Boebel et al. [37] proposed a monitoring system for the water distribution infrastructure in which energy is obtained from the temperature difference between the soil and the pipeline using a thermoelectric generator (TEG). In that case, data transmission is carried out through an LoRaWAN network. Their proposed system is capable of generating 21 Joules per day, which would ensure sensor data transmission on 94% of days.

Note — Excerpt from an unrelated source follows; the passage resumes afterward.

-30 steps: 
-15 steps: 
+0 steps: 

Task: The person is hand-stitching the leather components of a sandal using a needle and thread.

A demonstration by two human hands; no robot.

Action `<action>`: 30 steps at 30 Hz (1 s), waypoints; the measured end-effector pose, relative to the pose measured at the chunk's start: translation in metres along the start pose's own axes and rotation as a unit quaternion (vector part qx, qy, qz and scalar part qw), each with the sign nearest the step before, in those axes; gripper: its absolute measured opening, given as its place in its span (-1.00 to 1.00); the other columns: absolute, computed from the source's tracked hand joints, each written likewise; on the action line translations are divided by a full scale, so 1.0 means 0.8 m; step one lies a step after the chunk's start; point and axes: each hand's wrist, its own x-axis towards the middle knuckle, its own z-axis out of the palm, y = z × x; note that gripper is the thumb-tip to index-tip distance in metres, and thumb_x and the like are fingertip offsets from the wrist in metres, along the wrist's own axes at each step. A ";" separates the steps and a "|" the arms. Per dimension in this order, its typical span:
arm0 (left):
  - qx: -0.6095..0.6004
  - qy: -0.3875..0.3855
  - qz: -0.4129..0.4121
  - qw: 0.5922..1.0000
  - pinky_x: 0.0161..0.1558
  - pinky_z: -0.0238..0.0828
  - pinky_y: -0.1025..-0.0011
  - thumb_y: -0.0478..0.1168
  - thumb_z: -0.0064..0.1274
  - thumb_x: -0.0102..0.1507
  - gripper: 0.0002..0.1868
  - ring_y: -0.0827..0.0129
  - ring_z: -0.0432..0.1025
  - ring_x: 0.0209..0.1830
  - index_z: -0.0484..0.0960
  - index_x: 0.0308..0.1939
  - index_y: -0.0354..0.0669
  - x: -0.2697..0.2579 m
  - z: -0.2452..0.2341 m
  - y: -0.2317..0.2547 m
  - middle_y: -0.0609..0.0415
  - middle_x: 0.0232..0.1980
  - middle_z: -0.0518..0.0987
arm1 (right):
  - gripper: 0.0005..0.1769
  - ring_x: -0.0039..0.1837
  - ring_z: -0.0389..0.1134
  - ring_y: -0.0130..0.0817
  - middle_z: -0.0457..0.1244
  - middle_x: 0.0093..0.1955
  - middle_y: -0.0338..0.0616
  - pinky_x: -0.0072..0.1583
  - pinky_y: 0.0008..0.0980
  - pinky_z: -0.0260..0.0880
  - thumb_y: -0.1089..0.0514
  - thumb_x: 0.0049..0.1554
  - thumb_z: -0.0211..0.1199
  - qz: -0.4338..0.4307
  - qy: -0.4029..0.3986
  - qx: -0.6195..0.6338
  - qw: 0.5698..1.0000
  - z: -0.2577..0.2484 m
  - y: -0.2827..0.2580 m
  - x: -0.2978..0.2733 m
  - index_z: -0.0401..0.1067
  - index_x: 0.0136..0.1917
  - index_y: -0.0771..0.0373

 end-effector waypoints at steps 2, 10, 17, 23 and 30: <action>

Another water IoT monitoring system was proposed by Syrmos et al. [38], which is subdivided into five subsystems: (1) flowmeter, (2) water quality unit, (3) LoraWAN modules, (4) cloud infrastructure, and (5) machine learning models. Their flowmeter was based on an STM32L073XX Arm Cortex MCU, chosen because of its energy consumption and compatibility with LoraWAN. The water quality unit includes a pH sensor, an oxidation–reduction potential sensor, an electrical conductivity sensor, and a temperature sensor. To deal with the data generated by so many sensors, cloud infrastructure was used. As was correctly pointed out by the authors, cloud hosting provides high computing power, which benefits data storage and ML training. In that paper, machine learning was used to produce estimates of future water quality and consumption such that anomalies associated with leaks could be detected. Qualitative and quantitative estimations were performed using two ANN-based machine learning models. In that research, the IoT system was installed in homes, so the use of power harvesting was not necessary.

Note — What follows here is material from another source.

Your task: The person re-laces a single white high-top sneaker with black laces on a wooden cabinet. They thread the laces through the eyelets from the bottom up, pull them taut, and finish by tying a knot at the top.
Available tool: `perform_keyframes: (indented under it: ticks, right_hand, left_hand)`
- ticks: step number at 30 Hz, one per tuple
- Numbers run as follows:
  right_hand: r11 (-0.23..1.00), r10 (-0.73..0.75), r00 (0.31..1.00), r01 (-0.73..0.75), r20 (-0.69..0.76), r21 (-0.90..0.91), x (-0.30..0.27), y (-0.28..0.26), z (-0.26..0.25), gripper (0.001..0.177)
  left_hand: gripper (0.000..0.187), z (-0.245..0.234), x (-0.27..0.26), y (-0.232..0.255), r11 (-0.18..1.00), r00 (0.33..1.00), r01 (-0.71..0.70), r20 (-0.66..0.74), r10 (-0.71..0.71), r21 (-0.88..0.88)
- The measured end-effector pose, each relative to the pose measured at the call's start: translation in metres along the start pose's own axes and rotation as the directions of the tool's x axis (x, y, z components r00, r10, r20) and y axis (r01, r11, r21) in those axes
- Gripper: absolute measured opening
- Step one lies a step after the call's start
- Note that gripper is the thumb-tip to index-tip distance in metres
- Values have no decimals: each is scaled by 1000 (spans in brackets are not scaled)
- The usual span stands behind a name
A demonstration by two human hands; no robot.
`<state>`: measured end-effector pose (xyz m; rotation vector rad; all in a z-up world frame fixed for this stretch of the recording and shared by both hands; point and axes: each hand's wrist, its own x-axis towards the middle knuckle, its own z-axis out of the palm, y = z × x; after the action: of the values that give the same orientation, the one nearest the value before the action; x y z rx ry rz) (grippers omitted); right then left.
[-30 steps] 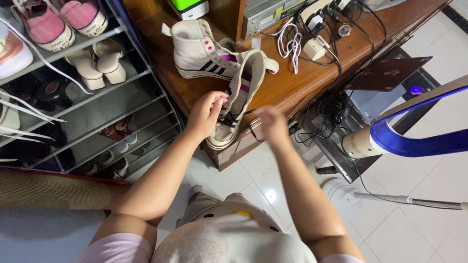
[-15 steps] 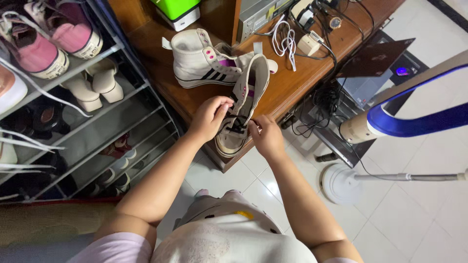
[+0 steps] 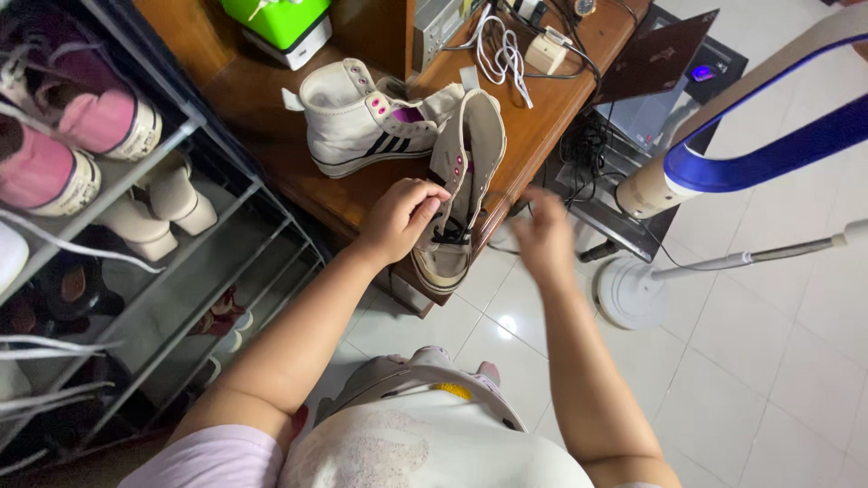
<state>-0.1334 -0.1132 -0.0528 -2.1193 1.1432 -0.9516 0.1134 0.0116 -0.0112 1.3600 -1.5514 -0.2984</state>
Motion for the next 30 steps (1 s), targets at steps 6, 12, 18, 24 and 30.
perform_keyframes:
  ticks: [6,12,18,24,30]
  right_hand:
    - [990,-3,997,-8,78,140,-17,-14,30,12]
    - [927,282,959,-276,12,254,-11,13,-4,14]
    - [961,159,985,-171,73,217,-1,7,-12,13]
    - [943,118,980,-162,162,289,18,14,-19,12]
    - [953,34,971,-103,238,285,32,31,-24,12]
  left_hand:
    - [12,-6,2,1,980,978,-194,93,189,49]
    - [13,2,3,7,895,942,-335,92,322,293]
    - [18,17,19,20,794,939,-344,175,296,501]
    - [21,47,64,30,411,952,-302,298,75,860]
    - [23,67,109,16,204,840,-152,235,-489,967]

In Puviyarasi et al. [39], a monitoring strategy of water quality was presented. To achieve this, the authors used an ESP32 microcontroller for data acquisition and transmission to a remote server, Farebase. In the approach developed, the authors used sensors to measure the turbidity, temperature, and pH of the water. The developed system demonstrated efficiency in monitoring water quality in different scenarios, alerting operators whenever the quality values exceeded the thresholds. The hardware used was designed to be low-cost, consuming little energy. However, the authors did not make predictions with the acquired data. The alert generated in monitoring consisted only of indicating that the values acquired are outside the parameters configured in the proposed system.

Aragonés, Oliver and Ferrer [40] proposed a batteryless narrow-band IIoT to monitor petroleum refinery. The purpose of this IoT is to measure the vibration of electrical machines in order to predict the occurrence of failures. It harvests residual energy from industrial surfaces through the Seebeck effect. Field tests were successfully carried out on a hot water pump. The system they proposed is another one that uses power harvesting to provide the IoT node energy autonomy.

Many works cited throughout this section have in common the application of IoT devices for the efficient management of water supply systems. Some have technological choices in common with the present work, such as cloud storage and the use of the ESP32 microcontroller and the MQTT protocol. A notable difference in the system proposed here is the fact that the focus is on the design of the IoT node, with an emphasis on power harvesting over the water flow in the pipe itself, providing advantages such as autonomy in energy management for a long period of time, the ability to communicate with cloud platforms, and low cost. Some of the works cited also combine the use of advanced processing techniques and artificial intelligence with data collection using IoT devices. This work proposes, in addition to developing the IoT, the development of a complete soft sensor using the data collected to predict future flow in water distribution systems. Through the use of outlier detection with TEDA, and subsequent correction, the proposed soft sensor is capable of making more accurate predictions.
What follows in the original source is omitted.